### What needs to be done
Please return the listing below exactly, without any of its pictures.

### Data provided
________________

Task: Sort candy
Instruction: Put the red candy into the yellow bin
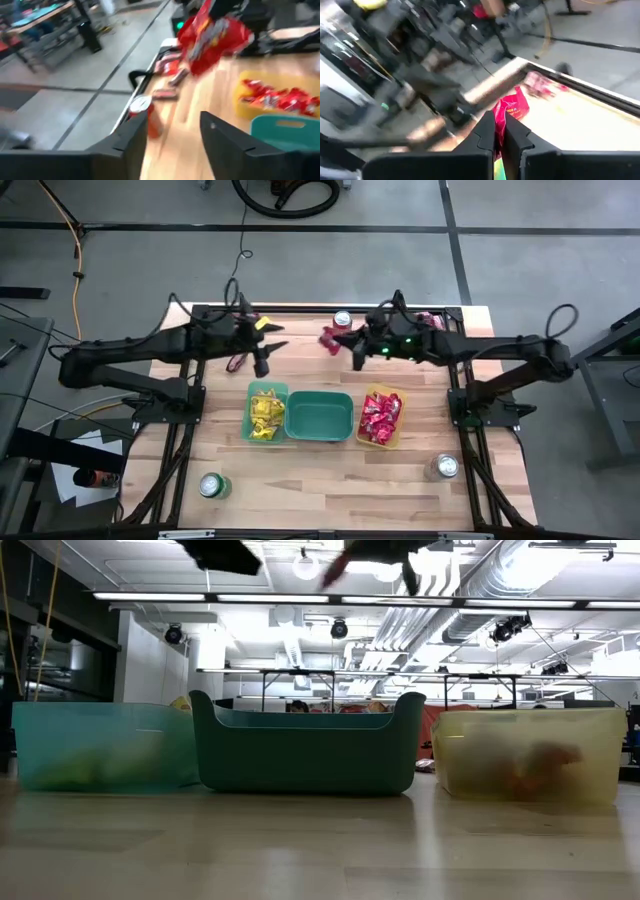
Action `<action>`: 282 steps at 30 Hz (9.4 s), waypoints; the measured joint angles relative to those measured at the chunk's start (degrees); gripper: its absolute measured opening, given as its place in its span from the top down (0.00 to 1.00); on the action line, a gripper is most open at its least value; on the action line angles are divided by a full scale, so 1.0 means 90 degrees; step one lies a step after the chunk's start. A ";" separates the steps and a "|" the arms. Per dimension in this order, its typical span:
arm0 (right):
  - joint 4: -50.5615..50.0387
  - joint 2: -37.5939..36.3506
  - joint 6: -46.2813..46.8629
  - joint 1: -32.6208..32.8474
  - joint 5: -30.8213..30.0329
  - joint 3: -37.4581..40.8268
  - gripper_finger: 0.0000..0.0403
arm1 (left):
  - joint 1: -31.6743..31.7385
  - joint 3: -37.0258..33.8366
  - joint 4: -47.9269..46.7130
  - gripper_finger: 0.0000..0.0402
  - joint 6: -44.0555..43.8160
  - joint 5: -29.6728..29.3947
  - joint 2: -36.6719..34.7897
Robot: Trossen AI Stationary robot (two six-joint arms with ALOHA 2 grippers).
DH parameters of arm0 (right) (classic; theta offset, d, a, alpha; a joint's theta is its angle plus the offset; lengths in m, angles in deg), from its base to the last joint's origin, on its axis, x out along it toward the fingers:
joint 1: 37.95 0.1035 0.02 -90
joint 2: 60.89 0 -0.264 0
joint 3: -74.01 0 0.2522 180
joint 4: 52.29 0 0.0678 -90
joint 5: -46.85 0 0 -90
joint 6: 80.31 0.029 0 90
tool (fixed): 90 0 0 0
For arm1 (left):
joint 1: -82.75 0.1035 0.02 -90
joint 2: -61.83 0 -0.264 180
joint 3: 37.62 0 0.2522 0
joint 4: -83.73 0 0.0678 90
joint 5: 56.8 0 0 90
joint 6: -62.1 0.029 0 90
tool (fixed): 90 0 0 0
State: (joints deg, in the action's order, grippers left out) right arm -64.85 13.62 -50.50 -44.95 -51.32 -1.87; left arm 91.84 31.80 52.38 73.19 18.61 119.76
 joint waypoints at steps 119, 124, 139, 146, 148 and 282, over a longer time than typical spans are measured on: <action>-0.2797 0.0400 0.6730 -0.4830 -0.1514 0.3113 0.48 | -0.0388 -0.2011 0.2271 0.47 -0.4180 0.0818 -0.2300; -0.2607 0.1061 0.7130 -0.5077 -0.1403 0.2840 0.53 | -0.0389 -0.2011 0.2275 0.47 -0.4378 0.0881 -0.2342; -0.3693 0.2706 0.7069 -0.5090 -0.1440 0.1373 0.54 | -0.0391 -0.2011 0.1657 0.47 -0.4618 0.0972 -0.2375; -0.4028 0.2693 0.5497 -0.4868 -0.1329 0.1398 0.74 | -0.0390 -0.2009 0.1599 0.47 -0.4709 0.1066 -0.2375; -0.4376 0.2575 0.5061 -0.4779 -0.1260 0.1409 0.86 | -0.0386 -0.2010 0.1602 0.47 -0.4709 0.1065 -0.2375; -0.0390 -0.0433 -0.1853 0.0903 0.1053 -0.0246 0.45 | 0.2647 0.1679 -0.3605 0.50 -0.2319 -0.0241 0.2403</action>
State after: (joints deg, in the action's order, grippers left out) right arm -68.36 9.72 -67.18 -36.83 -41.84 -4.09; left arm 115.66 46.91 19.93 52.32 16.44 141.39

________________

### Written answer
Task: Sort candy
Instruction: Put the red candy into the yellow bin
Action `<action>`: 282 steps at 30 Hz (9.4 s), waypoints; the measured joint angles relative to those measured at the chunk's start (degrees); gripper: its absolute measured opening, given as its place in its span from the top down (0.00 to 1.00); on the action line, a gripper is most open at its least value; on the action line angles are divided by a full scale, so 1.0 means 90 degrees; step one lies a step after the chunk's start. A ";" separates the steps and a "|" the arms. Per dimension in this order, its typical span:
arm0 (right):
  - joint 4: -50.5615..50.0387
  - joint 2: -37.5939..36.3506
  - joint 6: -46.2813..46.8629
  - joint 1: -32.6208..32.8474
  - joint 5: -30.8213..30.0329
  - joint 3: -37.4581..40.8268
  - gripper_finger: 0.0000..0.0403
arm1 (left):
  - joint 1: -31.6743..31.7385
  - joint 3: -37.0258..33.8366
  - joint 4: -47.9269..46.7130
  - gripper_finger: 0.0000..0.0402
  - joint 6: -44.0555..43.8160
  - joint 5: -29.6728..29.3947
  - joint 2: -36.6719..34.7897
Robot: Trossen AI Stationary robot (two six-joint arms with ALOHA 2 grippers).
DH parameters of arm0 (right) (classic; theta offset, d, a, alpha; a joint's theta is its angle plus the offset; lengths in m, angles in deg), from its base to the last joint's origin, on its axis, x out along it toward the fingers:
joint 1: 37.95 0.1035 0.02 -90
joint 2: 60.89 0 -0.264 0
joint 3: -74.01 0 0.2522 180
joint 4: 52.29 0 0.0678 -90
joint 5: -46.85 0 0 -90
joint 6: 80.31 0.029 0 90
tool (fixed): 90 0 0 0
For arm1 (left):
joint 1: -82.75 0.1035 0.02 -90
joint 2: -61.83 0 -0.264 180
joint 3: 37.62 0 0.2522 0
joint 4: -83.73 0 0.0678 90
joint 5: 56.8 0 0 90
joint 6: -62.1 0.029 0 90
tool (fixed): 90 0 0 0
State: (joints deg, in the action's order, grippers left out) right arm -64.85 13.62 -50.50 -44.95 -51.32 -1.87; left arm 91.84 31.80 52.38 73.19 18.61 119.76
 joint waypoints at steps 119, 124, 139, 146, 148 and 282, over a longer time than typical spans are measured on: <action>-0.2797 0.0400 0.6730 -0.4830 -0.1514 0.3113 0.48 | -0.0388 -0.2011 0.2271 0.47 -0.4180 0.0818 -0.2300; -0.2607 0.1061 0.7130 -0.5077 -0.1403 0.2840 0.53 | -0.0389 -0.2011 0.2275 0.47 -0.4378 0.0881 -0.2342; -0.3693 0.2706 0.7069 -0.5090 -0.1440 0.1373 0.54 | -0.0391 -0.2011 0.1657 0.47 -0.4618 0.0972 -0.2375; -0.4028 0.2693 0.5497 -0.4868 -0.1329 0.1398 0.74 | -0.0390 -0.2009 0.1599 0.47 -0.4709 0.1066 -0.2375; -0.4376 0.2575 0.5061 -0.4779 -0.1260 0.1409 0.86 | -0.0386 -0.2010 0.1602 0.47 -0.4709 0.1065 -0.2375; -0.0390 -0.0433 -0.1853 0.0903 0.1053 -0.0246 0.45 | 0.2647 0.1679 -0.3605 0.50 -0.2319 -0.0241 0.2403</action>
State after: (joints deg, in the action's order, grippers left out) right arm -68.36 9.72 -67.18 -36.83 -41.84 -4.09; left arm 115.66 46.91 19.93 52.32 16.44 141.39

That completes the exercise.